» EXERCISE PROMPT
Every line of the entries below that mentions "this" is to be copied out.

Records from a collection
● ● ● ● ●

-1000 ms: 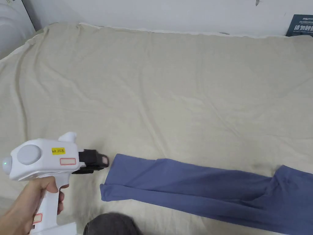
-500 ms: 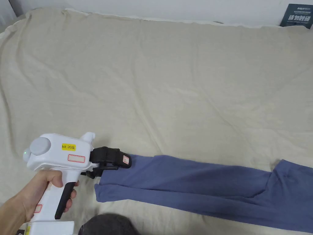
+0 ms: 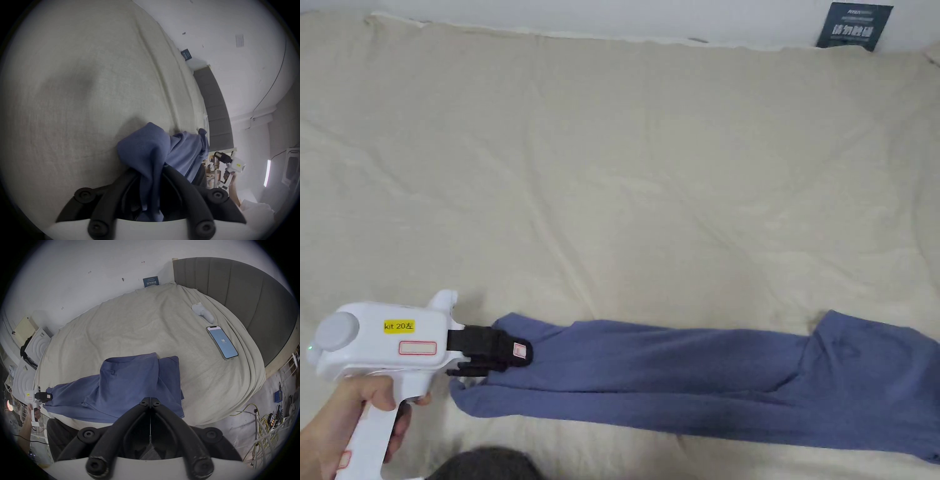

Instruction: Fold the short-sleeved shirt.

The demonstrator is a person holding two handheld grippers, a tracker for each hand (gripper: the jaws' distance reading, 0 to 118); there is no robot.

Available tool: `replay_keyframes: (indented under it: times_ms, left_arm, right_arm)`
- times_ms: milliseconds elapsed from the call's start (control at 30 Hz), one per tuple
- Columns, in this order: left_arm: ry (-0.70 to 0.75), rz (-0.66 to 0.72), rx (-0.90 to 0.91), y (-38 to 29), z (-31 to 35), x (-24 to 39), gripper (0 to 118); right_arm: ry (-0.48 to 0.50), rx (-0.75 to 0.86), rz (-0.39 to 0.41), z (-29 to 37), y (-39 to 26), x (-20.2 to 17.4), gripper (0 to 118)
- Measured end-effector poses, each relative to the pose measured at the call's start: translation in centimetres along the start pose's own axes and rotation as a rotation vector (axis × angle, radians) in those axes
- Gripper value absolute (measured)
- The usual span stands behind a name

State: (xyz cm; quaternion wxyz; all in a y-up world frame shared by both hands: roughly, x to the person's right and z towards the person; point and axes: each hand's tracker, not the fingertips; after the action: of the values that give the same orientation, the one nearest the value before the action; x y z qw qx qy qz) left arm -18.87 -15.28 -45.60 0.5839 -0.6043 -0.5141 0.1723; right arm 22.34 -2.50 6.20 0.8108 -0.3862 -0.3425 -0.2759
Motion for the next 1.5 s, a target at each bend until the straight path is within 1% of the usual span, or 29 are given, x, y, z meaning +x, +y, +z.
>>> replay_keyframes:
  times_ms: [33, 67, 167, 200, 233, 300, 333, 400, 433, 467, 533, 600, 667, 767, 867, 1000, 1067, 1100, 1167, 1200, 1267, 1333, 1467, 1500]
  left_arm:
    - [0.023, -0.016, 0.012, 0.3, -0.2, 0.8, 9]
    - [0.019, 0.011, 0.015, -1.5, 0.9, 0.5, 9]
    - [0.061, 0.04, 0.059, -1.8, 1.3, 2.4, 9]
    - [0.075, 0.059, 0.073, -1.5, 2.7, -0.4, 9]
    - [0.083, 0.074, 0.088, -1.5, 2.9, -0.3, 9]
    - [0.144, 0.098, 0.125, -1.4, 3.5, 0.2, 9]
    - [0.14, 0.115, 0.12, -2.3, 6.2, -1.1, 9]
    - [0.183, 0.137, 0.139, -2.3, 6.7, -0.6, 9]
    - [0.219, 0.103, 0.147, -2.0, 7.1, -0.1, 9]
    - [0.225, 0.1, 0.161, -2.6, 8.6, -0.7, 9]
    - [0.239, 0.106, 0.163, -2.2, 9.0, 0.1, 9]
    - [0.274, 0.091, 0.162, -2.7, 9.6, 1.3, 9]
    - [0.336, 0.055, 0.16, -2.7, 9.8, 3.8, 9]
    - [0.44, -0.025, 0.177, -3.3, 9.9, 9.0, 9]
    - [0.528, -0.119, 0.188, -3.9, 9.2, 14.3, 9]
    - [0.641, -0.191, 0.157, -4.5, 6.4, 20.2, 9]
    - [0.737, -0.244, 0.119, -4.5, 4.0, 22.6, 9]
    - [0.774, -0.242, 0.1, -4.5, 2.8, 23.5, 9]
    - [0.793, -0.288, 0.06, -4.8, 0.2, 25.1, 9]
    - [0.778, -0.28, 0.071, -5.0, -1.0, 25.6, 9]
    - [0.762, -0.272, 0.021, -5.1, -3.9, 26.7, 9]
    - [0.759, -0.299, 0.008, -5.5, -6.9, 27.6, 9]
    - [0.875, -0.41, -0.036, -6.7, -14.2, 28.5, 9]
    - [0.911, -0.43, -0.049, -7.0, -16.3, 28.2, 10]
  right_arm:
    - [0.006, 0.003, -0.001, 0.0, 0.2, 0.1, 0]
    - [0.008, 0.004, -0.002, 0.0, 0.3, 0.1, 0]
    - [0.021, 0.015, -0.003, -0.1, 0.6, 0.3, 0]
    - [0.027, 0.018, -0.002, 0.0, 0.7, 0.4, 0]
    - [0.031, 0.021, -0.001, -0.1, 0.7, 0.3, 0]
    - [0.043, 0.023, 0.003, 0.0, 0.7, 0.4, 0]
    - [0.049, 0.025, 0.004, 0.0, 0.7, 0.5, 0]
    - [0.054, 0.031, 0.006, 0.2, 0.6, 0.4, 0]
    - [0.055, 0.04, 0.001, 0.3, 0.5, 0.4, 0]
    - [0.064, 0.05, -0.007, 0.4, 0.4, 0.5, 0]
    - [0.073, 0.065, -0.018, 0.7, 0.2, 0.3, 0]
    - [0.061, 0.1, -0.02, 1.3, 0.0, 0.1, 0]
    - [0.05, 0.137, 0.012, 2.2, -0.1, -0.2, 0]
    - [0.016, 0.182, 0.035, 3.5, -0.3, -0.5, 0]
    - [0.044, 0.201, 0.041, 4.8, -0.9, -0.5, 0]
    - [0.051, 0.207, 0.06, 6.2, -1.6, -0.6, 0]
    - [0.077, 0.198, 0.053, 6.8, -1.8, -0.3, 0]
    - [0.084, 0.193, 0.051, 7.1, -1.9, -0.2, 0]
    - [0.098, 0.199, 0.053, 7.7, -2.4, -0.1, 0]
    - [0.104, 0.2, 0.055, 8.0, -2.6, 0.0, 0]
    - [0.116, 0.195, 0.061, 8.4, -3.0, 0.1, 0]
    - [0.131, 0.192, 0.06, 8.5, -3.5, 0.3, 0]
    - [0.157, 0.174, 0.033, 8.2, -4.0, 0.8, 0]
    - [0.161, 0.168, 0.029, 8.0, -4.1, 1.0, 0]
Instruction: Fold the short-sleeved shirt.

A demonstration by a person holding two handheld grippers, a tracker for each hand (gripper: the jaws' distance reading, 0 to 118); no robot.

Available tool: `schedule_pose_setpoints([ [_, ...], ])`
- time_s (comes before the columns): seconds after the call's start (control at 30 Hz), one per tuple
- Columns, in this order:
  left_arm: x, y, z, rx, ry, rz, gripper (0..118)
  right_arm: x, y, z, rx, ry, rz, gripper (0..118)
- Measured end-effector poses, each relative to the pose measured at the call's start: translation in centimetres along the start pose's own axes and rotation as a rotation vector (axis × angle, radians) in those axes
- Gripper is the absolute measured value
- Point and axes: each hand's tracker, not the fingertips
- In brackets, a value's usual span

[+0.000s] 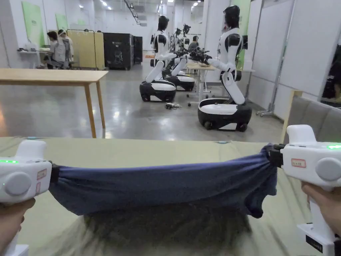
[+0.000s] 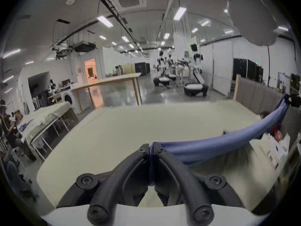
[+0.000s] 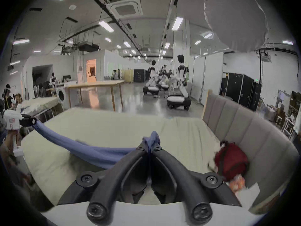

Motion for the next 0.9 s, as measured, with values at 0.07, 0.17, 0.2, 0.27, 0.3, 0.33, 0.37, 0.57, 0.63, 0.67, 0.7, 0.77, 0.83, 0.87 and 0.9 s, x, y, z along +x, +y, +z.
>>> schedule_pose_setpoints([
  [0.07,0.4,-4.7,1.0,-0.064,-0.027,-0.012,2,0.1,-5.1,0.3,-0.074,0.016,0.003,7],
  [0.17,0.7,-12.2,1.5,-0.196,-0.009,-0.075,2,-0.8,-12.9,0.7,-0.208,0.043,0.001,7],
  [0.2,0.7,-14.6,1.5,-0.244,-0.018,-0.08,2,-0.9,-15.7,0.3,-0.265,0.058,0.006,7],
  [0.27,0.6,-18.5,1.5,-0.339,-0.027,-0.077,2,-1.6,-20.2,-0.3,-0.356,0.072,0.028,7],
  [0.3,0.6,-20.3,1.4,-0.395,-0.042,-0.073,2,-1.9,-22.2,-0.7,-0.408,0.073,0.024,7],
  [0.33,0.7,-21.4,1.4,-0.412,-0.047,-0.062,2,-2.8,-23.7,-0.2,-0.452,0.07,0.022,7],
  [0.37,0.8,-22.3,1.5,-0.435,-0.052,-0.057,2,-3.0,-24.7,-0.3,-0.472,0.061,0.02,7],
  [0.57,-0.2,-21.9,3.3,-0.311,-0.059,0.008,110,-1.9,-23.3,1.7,-0.362,0.019,-0.048,75],
  [0.63,-0.5,-20.9,5.7,-0.176,-0.048,0.023,109,-1.7,-21.8,3.9,-0.25,0.026,-0.065,88],
  [0.67,-0.5,-20.5,7.3,-0.121,-0.046,0.03,109,-2.0,-20.8,5.6,-0.17,0.039,-0.059,88],
  [0.7,-0.4,-20.2,9.0,-0.057,-0.06,0.043,109,-2.4,-20.1,7.2,-0.106,0.047,-0.055,88],
  [0.77,0.7,-20.0,13.0,0.05,-0.08,0.028,109,-3.5,-19.1,10.6,-0.008,0.066,-0.05,88],
  [0.83,1.6,-20.1,15.8,0.104,-0.025,-0.027,108,-4.4,-19.1,13.0,0.101,0.044,-0.053,88],
  [0.87,1.9,-20.4,16.8,0.123,-0.016,-0.059,107,-4.8,-19.2,14.0,0.145,0.019,-0.063,88],
  [0.9,2.4,-20.6,17.8,0.149,-0.009,-0.076,103,-5.1,-19.3,14.7,0.173,0.015,-0.078,87],
])
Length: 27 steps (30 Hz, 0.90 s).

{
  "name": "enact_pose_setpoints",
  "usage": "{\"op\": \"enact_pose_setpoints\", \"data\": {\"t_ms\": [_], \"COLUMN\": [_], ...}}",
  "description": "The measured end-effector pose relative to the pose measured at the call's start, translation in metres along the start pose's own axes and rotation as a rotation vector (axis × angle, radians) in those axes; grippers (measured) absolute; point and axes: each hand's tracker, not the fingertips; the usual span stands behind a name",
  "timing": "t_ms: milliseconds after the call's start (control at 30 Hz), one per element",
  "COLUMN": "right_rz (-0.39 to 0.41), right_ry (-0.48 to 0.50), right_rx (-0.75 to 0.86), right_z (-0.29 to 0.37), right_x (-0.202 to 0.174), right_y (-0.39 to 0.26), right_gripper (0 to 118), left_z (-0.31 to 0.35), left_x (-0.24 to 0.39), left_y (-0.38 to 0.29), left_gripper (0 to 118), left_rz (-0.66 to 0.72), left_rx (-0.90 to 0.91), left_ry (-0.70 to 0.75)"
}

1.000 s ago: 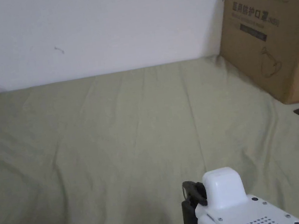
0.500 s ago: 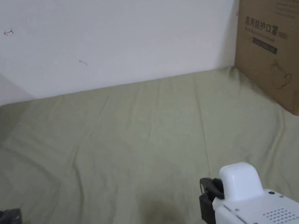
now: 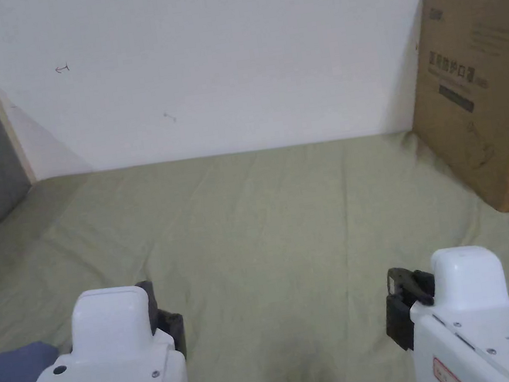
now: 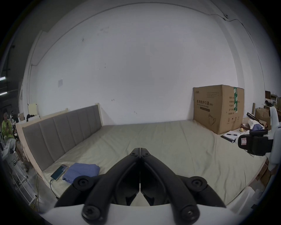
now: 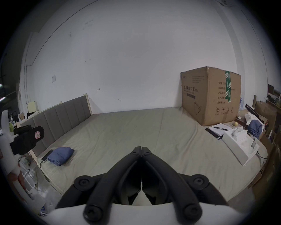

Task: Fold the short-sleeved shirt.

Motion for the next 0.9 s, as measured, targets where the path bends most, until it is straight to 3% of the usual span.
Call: {"op": "enact_pose_setpoints", "data": {"t_ms": [167, 233, 267, 300, 333, 367, 400, 467, 567, 600, 800, 900], "right_rz": [0.018, 0.038, 0.035, 0.028, 0.016, 0.007, 0.007, 0.006, 0.010, 0.009, 0.015, 0.016], "right_ry": [0.015, 0.004, 0.003, 0.003, 0.006, 0.012, 0.013, 0.007, -0.006, -0.005, -0.023, -0.027], "right_rx": [0.054, 0.067, 0.072, 0.078, 0.085, 0.085, 0.081, 0.083, 0.087, 0.092, 0.123, 0.126], "right_z": [0.022, 0.029, 0.032, 0.035, 0.038, 0.040, 0.042, 0.047, 0.052, 0.056, 0.068, 0.070], "right_x": [-0.002, -0.004, -0.004, -0.003, -0.002, -0.001, -0.001, 0.000, 0.002, 0.003, 0.005, 0.007], "right_y": [0.005, 0.007, 0.007, 0.008, 0.008, 0.009, 0.010, 0.010, 0.010, 0.009, 0.012, 0.013], "right_gripper": [0, 0, 1, 3, 3, 9, 22, 41, 104, 113, 115, 118], "left_z": [0.019, 0.025, 0.029, 0.031, 0.033, 0.035, 0.037, 0.045, 0.053, 0.055, 0.061, 0.060], "left_x": [0.007, 0.008, 0.009, 0.010, 0.010, 0.011, 0.012, 0.012, 0.013, 0.011, 0.004, 0.008], "left_y": [0.008, 0.012, 0.013, 0.014, 0.014, 0.014, 0.014, 0.014, 0.019, 0.021, 0.038, 0.046], "left_gripper": [3, 33, 55, 63, 63, 91, 111, 115, 115, 115, 115, 115], "left_rz": [-0.005, -0.007, 0.001, 0.004, 0.005, 0.005, 0.007, 0.017, 0.022, 0.032, 0.162, 0.185], "left_rx": [0.041, 0.045, 0.046, 0.046, 0.044, 0.036, 0.035, 0.054, 0.065, 0.066, 0.010, -0.111], "left_ry": [0.001, -0.012, -0.024, -0.036, -0.048, -0.062, -0.074, -0.084, -0.091, -0.098, -0.217, -0.185]}}
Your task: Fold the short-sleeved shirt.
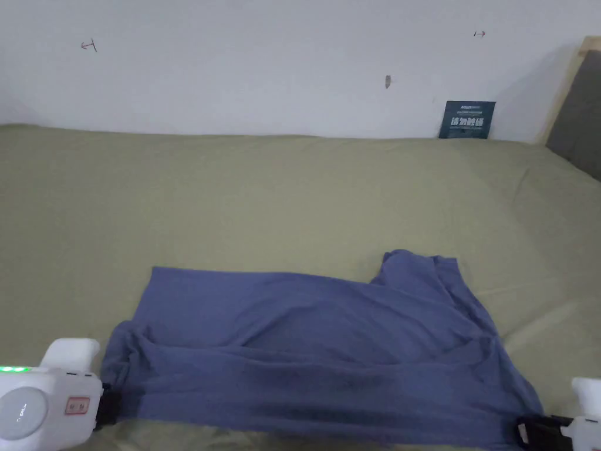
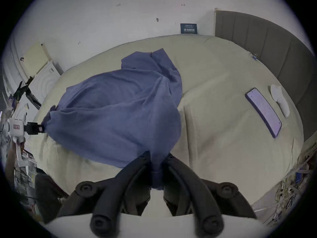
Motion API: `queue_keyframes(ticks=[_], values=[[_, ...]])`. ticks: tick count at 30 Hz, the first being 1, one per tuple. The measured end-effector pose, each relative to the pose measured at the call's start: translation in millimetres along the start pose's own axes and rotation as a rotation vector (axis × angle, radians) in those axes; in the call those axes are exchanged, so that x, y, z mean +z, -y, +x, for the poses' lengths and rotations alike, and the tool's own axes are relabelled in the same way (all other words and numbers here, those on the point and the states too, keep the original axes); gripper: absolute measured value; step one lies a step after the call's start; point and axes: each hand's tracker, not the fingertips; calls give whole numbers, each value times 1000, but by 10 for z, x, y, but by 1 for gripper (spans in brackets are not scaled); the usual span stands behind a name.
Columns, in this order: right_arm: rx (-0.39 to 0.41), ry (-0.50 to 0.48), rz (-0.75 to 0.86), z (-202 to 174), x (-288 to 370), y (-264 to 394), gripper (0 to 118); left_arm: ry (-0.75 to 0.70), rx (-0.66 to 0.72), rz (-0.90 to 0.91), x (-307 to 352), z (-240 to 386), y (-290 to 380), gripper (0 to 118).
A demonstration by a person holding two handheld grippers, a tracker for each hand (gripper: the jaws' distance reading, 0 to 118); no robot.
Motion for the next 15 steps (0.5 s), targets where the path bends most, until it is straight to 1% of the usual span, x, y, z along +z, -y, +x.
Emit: queue_keyframes(ticks=[6, 11, 12, 13, 14, 15], values=[[15, -15, -22, -34, 331, 444, 11, 3, 15, -13, 359, -53, 599, 8], [14, -19, -57, 4, 344, 654, 12, 20, 44, -47, 358, -168, 787, 8], [11, -21, -39, -44, 339, 692, 23, 50, 52, -46, 338, -192, 784, 12], [-1, -20, -32, -41, 333, 679, 54, 70, 50, -27, 329, -205, 782, 24], [-18, -15, -30, -38, 329, 658, 106, 95, 33, 5, 329, -214, 786, 63], [-17, -17, -30, -29, 315, 631, 116, 63, 32, 4, 330, -225, 776, 94]])
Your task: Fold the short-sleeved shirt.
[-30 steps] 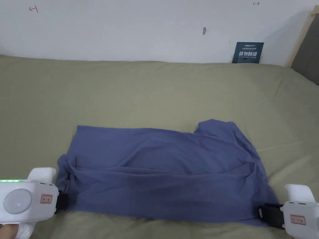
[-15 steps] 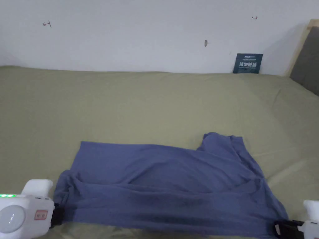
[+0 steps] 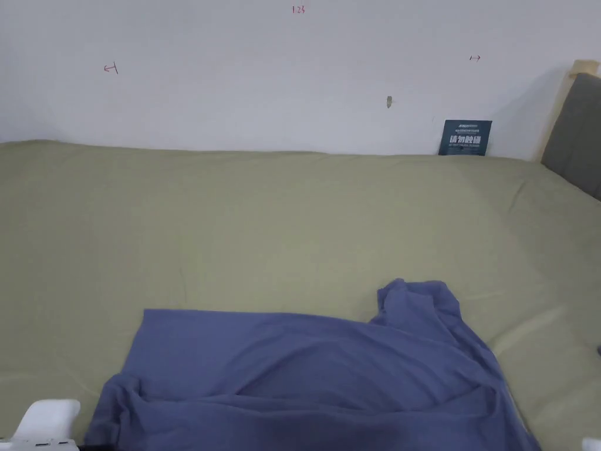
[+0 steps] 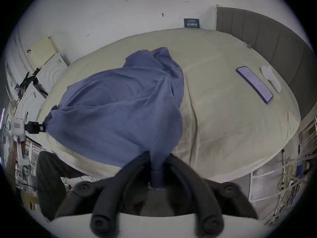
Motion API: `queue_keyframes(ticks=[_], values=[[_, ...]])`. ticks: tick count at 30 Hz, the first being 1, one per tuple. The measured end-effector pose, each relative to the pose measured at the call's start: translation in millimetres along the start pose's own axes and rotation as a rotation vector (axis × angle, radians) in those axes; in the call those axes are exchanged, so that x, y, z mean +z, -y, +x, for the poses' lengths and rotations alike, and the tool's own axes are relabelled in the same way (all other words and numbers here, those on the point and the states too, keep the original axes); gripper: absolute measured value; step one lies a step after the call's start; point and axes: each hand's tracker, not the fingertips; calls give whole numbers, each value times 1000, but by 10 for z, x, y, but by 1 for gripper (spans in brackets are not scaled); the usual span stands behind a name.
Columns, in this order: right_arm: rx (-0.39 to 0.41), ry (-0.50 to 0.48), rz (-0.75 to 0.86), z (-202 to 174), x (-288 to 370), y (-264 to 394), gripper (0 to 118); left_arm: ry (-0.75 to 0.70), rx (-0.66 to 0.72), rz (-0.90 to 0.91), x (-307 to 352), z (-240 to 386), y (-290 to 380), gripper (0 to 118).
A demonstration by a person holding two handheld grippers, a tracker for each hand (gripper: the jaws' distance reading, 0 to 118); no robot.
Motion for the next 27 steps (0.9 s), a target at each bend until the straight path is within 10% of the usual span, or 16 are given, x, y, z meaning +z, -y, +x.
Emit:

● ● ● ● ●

» REPLY TO THE EXERCISE
- Columns, in this order: left_arm: ry (-0.70 to 0.75), rz (-0.66 to 0.72), rx (-0.90 to 0.91), y (-38 to 29), z (-31 to 35), x (-24 to 39), gripper (0 to 118); right_arm: ry (-0.48 to 0.50), rx (-0.75 to 0.86), rz (-0.39 to 0.41), z (-29 to 37), y (-39 to 26), x (-20.2 to 17.4), gripper (0 to 118)
- Columns, in this order:
Columns, in this order: right_arm: rx (-0.39 to 0.41), ry (-0.50 to 0.48), rz (-0.75 to 0.86), z (-202 to 174), x (-288 to 370), y (-264 to 394), gripper (0 to 118); left_arm: ry (-0.75 to 0.70), rx (-0.66 to 0.72), rz (-0.90 to 0.91), x (-307 to 352), z (-240 to 386), y (-290 to 380), gripper (0 to 118).
Columns, in this order: right_arm: rx (-0.39 to 0.41), ry (-0.50 to 0.48), rz (-0.75 to 0.86), z (-202 to 174), x (-288 to 370), y (-264 to 394), gripper (0 to 118); left_arm: ry (-0.75 to 0.70), rx (-0.66 to 0.72), rz (-0.90 to 0.91), x (-307 to 352), z (-240 to 386), y (-290 to 380), gripper (0 to 118).

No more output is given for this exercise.